↓

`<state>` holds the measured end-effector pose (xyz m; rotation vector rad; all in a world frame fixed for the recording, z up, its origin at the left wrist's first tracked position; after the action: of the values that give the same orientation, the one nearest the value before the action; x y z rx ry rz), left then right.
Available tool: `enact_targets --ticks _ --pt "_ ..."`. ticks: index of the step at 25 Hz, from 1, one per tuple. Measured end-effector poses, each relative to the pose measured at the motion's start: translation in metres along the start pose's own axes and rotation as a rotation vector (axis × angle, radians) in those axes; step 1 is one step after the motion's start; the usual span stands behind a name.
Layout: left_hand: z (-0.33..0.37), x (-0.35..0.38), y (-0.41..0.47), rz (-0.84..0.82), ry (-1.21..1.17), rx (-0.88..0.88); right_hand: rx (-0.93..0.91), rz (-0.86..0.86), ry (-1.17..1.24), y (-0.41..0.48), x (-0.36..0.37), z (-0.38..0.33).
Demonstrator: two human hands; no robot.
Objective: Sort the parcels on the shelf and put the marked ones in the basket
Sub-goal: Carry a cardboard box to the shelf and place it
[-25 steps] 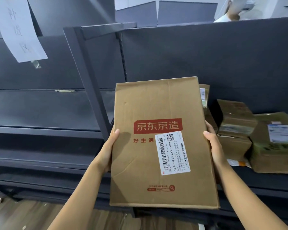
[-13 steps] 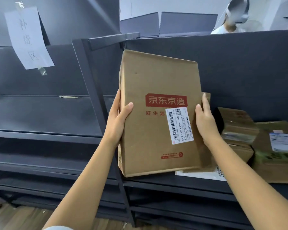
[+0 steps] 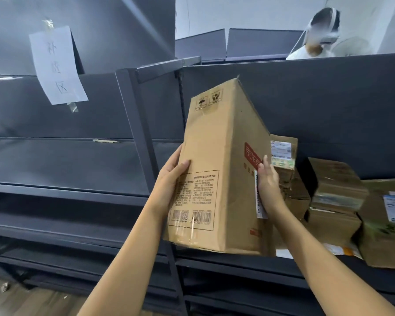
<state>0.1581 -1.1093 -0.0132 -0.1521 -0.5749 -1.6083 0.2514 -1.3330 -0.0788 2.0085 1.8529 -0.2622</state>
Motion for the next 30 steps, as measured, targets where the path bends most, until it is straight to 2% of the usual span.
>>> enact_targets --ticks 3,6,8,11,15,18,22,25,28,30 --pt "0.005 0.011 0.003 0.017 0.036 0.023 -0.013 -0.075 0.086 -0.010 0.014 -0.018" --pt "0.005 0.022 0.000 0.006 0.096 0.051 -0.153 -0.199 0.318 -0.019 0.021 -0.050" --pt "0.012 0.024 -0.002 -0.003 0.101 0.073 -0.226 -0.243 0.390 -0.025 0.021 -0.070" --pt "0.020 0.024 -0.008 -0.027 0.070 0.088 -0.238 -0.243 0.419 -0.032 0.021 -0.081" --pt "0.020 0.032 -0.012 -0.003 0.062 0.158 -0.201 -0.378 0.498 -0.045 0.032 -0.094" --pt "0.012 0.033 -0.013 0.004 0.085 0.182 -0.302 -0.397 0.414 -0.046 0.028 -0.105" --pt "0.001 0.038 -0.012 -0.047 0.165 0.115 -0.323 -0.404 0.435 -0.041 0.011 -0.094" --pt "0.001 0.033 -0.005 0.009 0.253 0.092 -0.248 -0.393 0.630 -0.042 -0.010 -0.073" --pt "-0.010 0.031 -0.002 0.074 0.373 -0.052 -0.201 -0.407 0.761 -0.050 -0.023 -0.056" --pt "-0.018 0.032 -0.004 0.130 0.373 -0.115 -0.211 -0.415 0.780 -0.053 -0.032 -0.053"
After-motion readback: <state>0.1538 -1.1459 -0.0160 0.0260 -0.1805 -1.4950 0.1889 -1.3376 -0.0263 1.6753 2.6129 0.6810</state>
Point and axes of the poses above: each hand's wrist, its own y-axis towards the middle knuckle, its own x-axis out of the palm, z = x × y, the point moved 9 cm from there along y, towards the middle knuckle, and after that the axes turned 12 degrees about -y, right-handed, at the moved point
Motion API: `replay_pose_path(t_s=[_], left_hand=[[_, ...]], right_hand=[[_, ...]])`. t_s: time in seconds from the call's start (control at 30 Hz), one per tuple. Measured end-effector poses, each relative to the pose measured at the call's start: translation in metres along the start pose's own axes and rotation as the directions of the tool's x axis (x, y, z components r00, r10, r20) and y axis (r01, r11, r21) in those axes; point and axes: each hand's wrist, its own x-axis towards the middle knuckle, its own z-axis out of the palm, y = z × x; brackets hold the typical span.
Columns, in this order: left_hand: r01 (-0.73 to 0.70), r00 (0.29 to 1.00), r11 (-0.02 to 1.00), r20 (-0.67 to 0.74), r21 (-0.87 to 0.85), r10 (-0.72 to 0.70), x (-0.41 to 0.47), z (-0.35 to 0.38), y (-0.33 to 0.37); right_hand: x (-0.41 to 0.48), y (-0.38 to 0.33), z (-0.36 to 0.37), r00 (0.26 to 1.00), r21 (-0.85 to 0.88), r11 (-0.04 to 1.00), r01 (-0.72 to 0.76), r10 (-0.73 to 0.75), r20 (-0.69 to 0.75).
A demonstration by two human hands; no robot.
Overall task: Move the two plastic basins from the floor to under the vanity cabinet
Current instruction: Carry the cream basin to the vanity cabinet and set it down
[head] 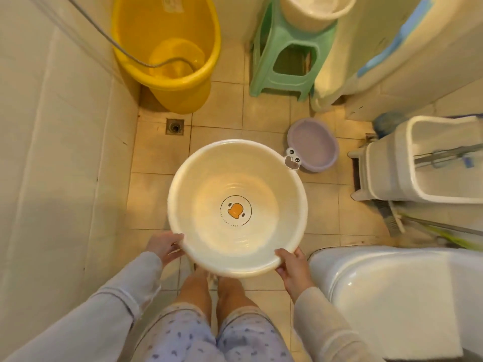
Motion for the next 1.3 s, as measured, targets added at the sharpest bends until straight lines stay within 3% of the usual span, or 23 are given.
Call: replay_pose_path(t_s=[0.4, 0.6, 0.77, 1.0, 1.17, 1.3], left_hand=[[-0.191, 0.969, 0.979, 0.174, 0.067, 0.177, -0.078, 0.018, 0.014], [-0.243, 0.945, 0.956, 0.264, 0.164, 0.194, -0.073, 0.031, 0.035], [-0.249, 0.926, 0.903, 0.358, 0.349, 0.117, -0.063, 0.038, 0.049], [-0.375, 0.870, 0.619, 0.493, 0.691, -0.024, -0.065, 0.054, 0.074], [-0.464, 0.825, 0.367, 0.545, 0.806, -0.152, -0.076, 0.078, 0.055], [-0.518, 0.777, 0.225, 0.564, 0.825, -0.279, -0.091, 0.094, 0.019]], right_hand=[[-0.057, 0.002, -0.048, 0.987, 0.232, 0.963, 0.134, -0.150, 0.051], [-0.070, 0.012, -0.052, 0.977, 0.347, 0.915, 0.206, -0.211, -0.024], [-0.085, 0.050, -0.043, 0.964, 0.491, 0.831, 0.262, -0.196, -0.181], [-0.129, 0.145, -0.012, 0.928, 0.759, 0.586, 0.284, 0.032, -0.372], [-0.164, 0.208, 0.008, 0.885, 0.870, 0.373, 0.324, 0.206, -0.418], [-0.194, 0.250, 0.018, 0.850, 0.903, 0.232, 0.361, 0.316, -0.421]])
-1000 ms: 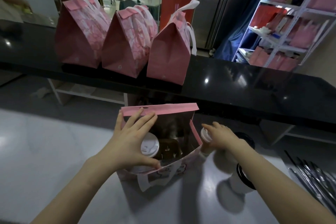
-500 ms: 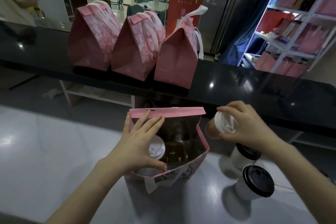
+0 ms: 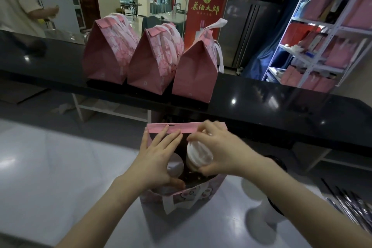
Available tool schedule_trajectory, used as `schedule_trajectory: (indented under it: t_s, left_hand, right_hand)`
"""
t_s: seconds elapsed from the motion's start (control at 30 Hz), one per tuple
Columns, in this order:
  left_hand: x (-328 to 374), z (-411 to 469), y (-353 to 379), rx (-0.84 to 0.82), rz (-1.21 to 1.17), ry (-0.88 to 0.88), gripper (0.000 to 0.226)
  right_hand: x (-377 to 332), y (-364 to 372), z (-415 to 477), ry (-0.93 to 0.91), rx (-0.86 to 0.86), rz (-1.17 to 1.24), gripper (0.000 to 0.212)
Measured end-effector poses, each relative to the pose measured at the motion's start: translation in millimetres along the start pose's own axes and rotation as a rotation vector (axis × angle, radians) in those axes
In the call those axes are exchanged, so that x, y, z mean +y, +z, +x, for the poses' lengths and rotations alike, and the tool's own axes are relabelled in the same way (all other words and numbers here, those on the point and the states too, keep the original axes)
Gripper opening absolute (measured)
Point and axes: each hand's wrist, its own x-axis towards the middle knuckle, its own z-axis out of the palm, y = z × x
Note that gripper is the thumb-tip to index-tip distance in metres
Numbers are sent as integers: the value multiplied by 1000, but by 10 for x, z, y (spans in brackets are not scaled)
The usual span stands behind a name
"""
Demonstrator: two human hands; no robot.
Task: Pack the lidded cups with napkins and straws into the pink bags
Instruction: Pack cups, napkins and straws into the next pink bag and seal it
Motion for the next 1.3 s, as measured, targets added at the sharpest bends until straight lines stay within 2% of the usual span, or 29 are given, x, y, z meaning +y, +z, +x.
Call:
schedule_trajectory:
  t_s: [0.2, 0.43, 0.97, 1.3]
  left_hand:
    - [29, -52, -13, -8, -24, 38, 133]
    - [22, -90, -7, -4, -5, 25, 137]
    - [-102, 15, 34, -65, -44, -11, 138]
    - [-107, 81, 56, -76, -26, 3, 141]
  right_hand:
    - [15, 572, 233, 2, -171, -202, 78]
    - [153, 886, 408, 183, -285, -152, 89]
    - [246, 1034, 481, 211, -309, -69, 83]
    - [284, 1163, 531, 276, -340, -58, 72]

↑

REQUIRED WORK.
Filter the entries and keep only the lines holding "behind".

OUTPUT OF THE EXERCISE.
Available tool: `enact_targets --ticks _ --pt "_ ..."`. ticks: index of the step at 25 Hz, from 1, one per tuple. Measured end-effector poses, each relative to the pose measured at the motion's start: translation in metres along the start pose's own axes and rotation as a rotation vector (axis × angle, radians) in those axes; step 1 is one step after the motion's start; the usual span stands behind a name.
The usual span stands behind a name

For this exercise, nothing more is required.